For this, Afghanistan became – deliberately or not – the central theatre. Because such “stabilisation missions” will be the norm in the future, as the document “NATO 2020: Assured Security; Dynamic Engagement”, published in May 2010, points out. The proposal for an actualisation of NATO's Strategic Concept, produced on behalf of NATO General Secretary Anders Fogh Rasmussen, explains: “In light of the complex and unpredictable security climate likely to prevail through the coming decade, it is not possible to rule out NATO's future participation in similar (although hopefully less extended) stabilisation missions.”
But if NATO fails in Afghanistan, then NATO won't be able for a long time to go on similar adventures, as German chancellor Angela Merkel stresses: “I think I am able to say […] that the stabilisation of Afghanistan is presently one of the major challenges of NATO and its member states. It is something like a litmus test for successful crisis management and for a NATO able to act.” Robert Naumann, until 2007 US ambassador in Afghanistan, was even more open: “NATO took on the fundamental commitment to win in Afghanistan. And either it will win, or it will fail as an organisation.”
The war in Afghanistan takes place against the background of increasing conflicts with new emerging rivals (China, and to a lesser extent Russia), in which many see the outlines of a New Cold War. A defeat of NATO in Afghanistan would signify a weakening of NATO, which one cannot afford in view of these new rivalries, argues for example Kersten Kahl, president of the Federal Academy for Security Policy (Bundesakademie für Sicherheitspolitik), the training centre for the leadership of the German army: “Whether we like it or not: linked to success or failure in the Hindu Kush are strong signals, which reach far beyond Afghanistan. […] But there is more at stake. The Afghanistan mission [...] has turned into a serious test of the inner cohesion and with this also of the power of the North Atlantic Alliance. […] Concretely, this means: if President Obama wants to bring the NATO mission in Afghanistan to a successful end by putting a lot of effort by the USA behind it, then it is only sensible to support him with an appropriate contribution. If this did not happen, then we would not only endanger the new US foreign policy, which we want so much, but we would also erode the relevance of the alliance. This we cannot afford when he view the changes in the global order of power, and future risks.”

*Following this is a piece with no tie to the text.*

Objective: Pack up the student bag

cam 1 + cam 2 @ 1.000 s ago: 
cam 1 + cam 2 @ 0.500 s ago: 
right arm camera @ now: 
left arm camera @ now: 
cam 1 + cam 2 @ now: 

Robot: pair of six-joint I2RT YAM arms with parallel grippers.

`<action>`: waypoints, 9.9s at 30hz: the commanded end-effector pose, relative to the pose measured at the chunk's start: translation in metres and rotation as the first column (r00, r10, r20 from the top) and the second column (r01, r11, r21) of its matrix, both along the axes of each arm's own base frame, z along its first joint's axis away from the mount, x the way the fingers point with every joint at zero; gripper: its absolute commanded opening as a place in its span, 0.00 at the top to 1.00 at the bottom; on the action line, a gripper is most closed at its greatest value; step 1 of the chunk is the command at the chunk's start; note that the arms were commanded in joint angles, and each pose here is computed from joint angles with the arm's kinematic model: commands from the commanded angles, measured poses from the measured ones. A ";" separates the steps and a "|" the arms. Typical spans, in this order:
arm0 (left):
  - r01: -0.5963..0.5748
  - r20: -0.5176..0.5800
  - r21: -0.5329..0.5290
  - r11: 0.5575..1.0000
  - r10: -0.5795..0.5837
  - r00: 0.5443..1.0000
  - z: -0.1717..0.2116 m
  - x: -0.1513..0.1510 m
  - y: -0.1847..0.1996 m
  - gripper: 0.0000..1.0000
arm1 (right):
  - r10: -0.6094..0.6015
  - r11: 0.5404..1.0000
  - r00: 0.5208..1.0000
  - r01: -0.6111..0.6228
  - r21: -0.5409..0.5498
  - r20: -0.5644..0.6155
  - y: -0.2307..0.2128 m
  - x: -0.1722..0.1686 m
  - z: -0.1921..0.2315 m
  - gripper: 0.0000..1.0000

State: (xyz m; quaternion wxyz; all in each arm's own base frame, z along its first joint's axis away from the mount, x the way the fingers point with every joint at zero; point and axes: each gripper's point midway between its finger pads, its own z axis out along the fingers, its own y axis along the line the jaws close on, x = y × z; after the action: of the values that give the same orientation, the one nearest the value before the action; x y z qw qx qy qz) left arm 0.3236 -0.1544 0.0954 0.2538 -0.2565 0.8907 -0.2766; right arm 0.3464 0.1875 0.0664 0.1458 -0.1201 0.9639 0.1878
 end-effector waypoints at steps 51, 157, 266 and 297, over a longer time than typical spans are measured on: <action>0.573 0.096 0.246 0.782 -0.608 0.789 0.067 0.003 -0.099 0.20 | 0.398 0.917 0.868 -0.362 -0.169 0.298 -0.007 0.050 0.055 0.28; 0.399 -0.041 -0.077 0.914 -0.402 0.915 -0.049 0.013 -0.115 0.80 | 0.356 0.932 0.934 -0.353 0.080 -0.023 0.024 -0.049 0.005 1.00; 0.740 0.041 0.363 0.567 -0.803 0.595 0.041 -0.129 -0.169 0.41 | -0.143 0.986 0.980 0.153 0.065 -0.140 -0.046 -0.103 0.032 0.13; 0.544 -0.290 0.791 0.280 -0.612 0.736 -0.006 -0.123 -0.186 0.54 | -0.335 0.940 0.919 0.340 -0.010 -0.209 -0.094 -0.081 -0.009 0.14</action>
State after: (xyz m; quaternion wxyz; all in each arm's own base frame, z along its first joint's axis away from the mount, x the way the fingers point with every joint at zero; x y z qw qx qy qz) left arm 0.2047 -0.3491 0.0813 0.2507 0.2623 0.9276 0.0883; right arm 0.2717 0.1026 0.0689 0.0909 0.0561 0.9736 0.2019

Also, the US Secret Services in their sensational report "Global Trends 2025" from November 2008, predict – for the first time – not only a significant loss of power for the USA (and Europe), but also fierce conflicts with China and Russia. In this report there is a very illuminating sentence, which displays the great significance of the war in Afghanistan. The Secret Service report includes a fictitious letter to the NATO General Secretary by the Head of the Shanghai Cooperation Organisation (SCO), which is partly seen as an anti-NATO military alliance of Russia, China, and some central Asian states, dated forward to the year 2015, which reads: “Fifteen to 20 years ago, I would never have imagined the SCO to be NATO’s equal—if not […] an even somewhat more important international organization. I think it is fair to say it began when you pulled out of Afghanistan without accomplishing your mission of pacifying the Taliban.”
The Afghanistan mission is therefore not a “deplorable exception”, it is an expression and litmus test of the ambition of the powers of the West to enforce their dominance, if necessary by force – and for this NATO is their instrument of choice. Not least for this reason the war has to be “won” – it's make or break – and it is of no significance what this means for the people of Afghanistan.